# PAIN MEDS/CONSTIPATION



## thomasw839 (Aug 21, 2002)

Can anyone please advise me--what pain meds do NOT cause constipation? I have decided to give up on the Tramadol (Ultram) because I'd rather suffer the fibromyalgia pain than the constipation from the Tramadol.So what should I try next? If I just rely on the acetaminophin or ibuprofen I have to take huge quantities. I've got to find something to use in conjunction with those without exacerbating the IBS-C problems. This is ridiculous!

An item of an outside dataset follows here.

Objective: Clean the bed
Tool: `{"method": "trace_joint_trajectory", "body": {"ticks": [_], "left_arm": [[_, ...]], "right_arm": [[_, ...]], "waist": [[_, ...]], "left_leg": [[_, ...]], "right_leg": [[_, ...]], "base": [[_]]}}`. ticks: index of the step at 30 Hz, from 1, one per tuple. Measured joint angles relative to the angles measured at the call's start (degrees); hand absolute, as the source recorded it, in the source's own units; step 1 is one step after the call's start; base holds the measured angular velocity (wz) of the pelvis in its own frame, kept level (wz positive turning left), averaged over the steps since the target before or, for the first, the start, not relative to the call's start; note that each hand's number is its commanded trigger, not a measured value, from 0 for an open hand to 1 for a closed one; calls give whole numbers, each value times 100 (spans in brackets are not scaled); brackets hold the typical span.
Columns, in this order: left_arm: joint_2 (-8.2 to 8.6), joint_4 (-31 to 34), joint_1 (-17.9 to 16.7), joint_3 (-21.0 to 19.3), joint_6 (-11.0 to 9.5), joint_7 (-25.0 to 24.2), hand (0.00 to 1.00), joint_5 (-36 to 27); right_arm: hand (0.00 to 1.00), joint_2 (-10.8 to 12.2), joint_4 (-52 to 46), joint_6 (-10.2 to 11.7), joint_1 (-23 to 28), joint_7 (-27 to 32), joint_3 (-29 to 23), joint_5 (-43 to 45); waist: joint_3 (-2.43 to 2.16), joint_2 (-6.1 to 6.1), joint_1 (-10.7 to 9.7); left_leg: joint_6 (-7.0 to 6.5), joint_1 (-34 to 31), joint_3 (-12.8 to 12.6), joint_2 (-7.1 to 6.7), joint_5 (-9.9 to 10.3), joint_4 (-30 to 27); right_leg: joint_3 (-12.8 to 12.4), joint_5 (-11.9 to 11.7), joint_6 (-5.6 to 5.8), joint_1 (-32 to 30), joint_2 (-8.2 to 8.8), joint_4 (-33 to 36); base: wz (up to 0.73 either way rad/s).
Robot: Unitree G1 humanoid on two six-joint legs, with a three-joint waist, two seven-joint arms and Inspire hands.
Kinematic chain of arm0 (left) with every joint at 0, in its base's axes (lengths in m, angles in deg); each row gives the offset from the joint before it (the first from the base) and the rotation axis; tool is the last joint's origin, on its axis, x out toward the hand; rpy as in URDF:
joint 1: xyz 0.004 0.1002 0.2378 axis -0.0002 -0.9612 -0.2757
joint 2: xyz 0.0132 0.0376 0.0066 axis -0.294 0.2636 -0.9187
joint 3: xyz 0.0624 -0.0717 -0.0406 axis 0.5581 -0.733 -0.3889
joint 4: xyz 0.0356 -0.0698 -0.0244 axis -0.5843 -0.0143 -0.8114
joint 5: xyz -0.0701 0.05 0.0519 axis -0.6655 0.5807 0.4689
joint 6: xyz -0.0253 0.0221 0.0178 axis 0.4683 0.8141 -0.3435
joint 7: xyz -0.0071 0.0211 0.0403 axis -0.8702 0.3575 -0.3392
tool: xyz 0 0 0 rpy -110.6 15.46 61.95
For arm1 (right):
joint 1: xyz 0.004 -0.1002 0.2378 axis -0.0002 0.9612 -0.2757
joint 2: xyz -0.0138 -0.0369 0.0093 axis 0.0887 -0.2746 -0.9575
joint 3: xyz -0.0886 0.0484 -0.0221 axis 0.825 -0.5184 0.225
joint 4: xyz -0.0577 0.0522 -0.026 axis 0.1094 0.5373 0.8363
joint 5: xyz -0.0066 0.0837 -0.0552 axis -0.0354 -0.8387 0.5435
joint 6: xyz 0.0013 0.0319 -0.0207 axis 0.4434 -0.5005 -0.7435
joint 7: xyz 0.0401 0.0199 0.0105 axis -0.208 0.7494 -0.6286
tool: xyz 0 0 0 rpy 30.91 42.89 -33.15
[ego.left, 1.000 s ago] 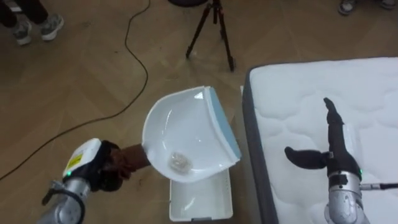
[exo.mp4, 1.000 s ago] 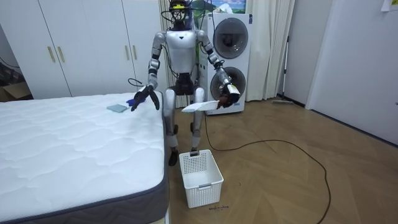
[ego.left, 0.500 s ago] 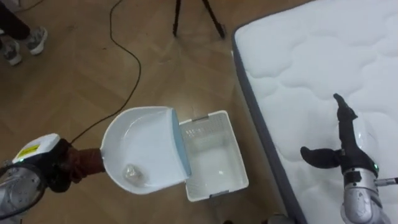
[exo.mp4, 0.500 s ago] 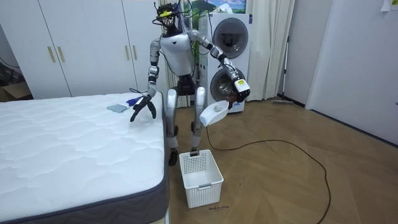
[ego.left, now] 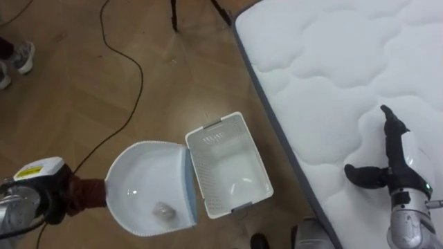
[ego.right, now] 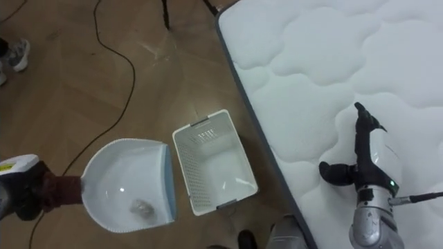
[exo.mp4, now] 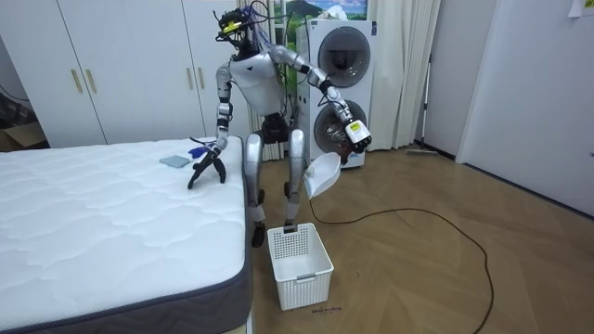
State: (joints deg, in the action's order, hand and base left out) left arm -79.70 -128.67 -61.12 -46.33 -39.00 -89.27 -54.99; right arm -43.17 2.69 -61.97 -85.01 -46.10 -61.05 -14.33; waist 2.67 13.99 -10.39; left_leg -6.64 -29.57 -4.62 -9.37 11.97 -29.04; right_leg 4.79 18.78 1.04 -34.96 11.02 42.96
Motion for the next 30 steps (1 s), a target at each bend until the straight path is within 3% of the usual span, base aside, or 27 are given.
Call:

Thanks so much for any replies. You folks are GREAT!


----------



## Guest (Oct 10, 2002)

Cyndie,I'm not sure if this will relate to your pain meds/constipation problem but a little over a month ago I began a Slim-Fast regimen (replacing two meals with it)for some quick success weight loss. It caused such major constipation that I quit it. I told my doctor about it and he said, "Take Metamucil". I said "I already do" and he said "Take it TWICE a day." Duh!! I hadn't thought of that. Well, I can tell you that since I have been taking it both morning and evening, I've had no constipation problem. Have a healthy (no excrutiating pain) BM every morning like clockwork. Then I often have a second one within about an hour. It is wonderful.Hope this might help if you haven't tried it. I also drink quite a bit of water all during the day.Take care,calida


----------



## thomasw839 (Aug 21, 2002)

Calida,Thanks so much for your reply! Does taking Metamucil twice a day cause any gas or other side effects?I, too, drink tons of water. But, because of my chronic pain problems, I would like to find a pain med that would keep that under control without causing IBS-C flairups.However, I probably will try the double Metamucil idea. If you see this, please respond about gas, or any other side effects. Thanks again.


----------



## Feisty (Aug 14, 2000)

Hi Cyndie!I, too, take Metamucil on a daily basis. Yes, it can cause bloating and gas in some people. Some experience very little to no symptoms and others do. I have some bloating, but it sure keeps me "moving" about as normal as I'm ever going to get!! Also, you may have bloating and gas in the beginning when you first start taking it, but most of the time it will subside after your body gets use to it. Everyone's different. You may want to take it just once a day for the first week or so and then if you need more, up the dosage. Just don't take double the dose all at once. Space it out, like morning and evening, etc. Hope this helps.


----------



## Susan Purry (Nov 6, 2001)

Hi Cyndie. Perhaps you could ask your doctor or pharmacist about suitable pain medications which don't make your constipation worse? You could ask your doctor about the newer Cox-2 inhibitors perhaps? Here's a medication guide which might help you. It's from the National Fibromyalgia Association: http://fmaware.org/newsletter/medicalguide.htm It lists medications, and describes their dose, mechanism of action, precautions, indicatios and side-effects.


----------



## thomasw839 (Aug 21, 2002)

Thank you all for your suggestions. I'll try 'em all! Will pick up some metamucil tomorrow and start slowly, continuing to drink lots of water (I'm always thirsty.)Susan, that was a great link! I've printed the list out and will discuss it with my doctor next week. Switching my present meds to ones that do not have C as a side effect has got to help. Hope you all have a great weekend!


----------



## Guest (Oct 12, 2002)

Cyndie,Sorry I'm just now responding to your question. (I haven't been on here for a couple of days.)No, I do not experience more gas. In fact, my bloating has decreased. (Now, I just feel fat!)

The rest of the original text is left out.